> _Exercise description_: Only one stretch of the data below should be repeated: the lines from the line containing "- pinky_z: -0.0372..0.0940" through the line containing "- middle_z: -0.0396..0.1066", inclusive, exactly as they are.

> _Input data_:
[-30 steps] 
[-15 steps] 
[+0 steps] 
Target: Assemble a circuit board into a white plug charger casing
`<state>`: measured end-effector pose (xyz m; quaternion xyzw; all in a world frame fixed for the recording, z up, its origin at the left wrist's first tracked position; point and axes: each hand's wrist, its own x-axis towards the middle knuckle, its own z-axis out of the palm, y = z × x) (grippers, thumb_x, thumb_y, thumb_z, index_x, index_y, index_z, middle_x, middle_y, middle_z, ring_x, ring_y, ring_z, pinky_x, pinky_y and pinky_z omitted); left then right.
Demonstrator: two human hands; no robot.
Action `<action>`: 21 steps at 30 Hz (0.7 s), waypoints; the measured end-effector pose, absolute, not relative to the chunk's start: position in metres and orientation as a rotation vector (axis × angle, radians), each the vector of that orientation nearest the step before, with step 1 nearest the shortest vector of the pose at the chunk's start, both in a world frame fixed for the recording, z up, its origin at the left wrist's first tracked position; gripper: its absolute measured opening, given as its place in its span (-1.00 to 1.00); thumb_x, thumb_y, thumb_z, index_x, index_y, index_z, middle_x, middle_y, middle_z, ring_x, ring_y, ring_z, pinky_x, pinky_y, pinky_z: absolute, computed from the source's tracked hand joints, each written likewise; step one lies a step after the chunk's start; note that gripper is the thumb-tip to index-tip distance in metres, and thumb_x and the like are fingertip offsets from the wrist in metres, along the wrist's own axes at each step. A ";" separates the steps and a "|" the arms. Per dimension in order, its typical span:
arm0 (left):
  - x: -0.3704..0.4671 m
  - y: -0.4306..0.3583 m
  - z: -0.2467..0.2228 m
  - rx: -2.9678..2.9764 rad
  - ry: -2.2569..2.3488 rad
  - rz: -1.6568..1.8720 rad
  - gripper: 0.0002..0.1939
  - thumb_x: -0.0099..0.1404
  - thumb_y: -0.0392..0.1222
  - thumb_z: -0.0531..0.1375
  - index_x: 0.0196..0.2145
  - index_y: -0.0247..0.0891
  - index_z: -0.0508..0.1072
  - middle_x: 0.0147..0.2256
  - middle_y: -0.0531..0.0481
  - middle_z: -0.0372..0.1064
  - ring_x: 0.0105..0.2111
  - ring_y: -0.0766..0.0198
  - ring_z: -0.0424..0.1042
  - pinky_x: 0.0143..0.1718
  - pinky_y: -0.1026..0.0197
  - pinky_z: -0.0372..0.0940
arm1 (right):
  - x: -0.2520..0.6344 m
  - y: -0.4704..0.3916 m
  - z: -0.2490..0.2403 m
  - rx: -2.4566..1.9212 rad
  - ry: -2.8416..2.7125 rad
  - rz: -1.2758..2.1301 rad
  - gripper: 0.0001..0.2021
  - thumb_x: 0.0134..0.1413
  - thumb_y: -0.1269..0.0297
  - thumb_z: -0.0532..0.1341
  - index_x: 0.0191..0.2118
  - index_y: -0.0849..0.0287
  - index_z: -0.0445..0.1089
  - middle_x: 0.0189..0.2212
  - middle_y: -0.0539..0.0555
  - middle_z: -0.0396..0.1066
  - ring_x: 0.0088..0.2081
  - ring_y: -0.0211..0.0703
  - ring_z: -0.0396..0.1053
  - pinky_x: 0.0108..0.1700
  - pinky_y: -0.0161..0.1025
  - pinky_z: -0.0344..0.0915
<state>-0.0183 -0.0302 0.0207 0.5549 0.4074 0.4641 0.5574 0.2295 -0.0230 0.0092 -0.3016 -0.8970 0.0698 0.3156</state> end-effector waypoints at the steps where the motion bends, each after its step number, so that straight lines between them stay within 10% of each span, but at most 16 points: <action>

> _Task response_:
  - pinky_z: -0.0372..0.0940
arm1 (right):
  - x: -0.2520..0.6344 m
  - y: -0.4704..0.3916 m
  - z: -0.2490..0.2403 m
  - rx: -2.4566..1.9212 rad
  - ry: -2.8416..2.7125 rad
  - rz: -1.2758..2.1301 rad
  - gripper: 0.0001..0.2021
  - thumb_x: 0.0134..0.1413
  - thumb_y: -0.1269..0.0297
  - thumb_z: -0.0532..0.1341
  - index_x: 0.0191..0.2118
  - index_y: -0.0849..0.0287
  - index_z: -0.0445..0.1089
  - middle_x: 0.0189..0.2212
  - middle_y: -0.0539..0.0555
  - middle_z: -0.0396..0.1066

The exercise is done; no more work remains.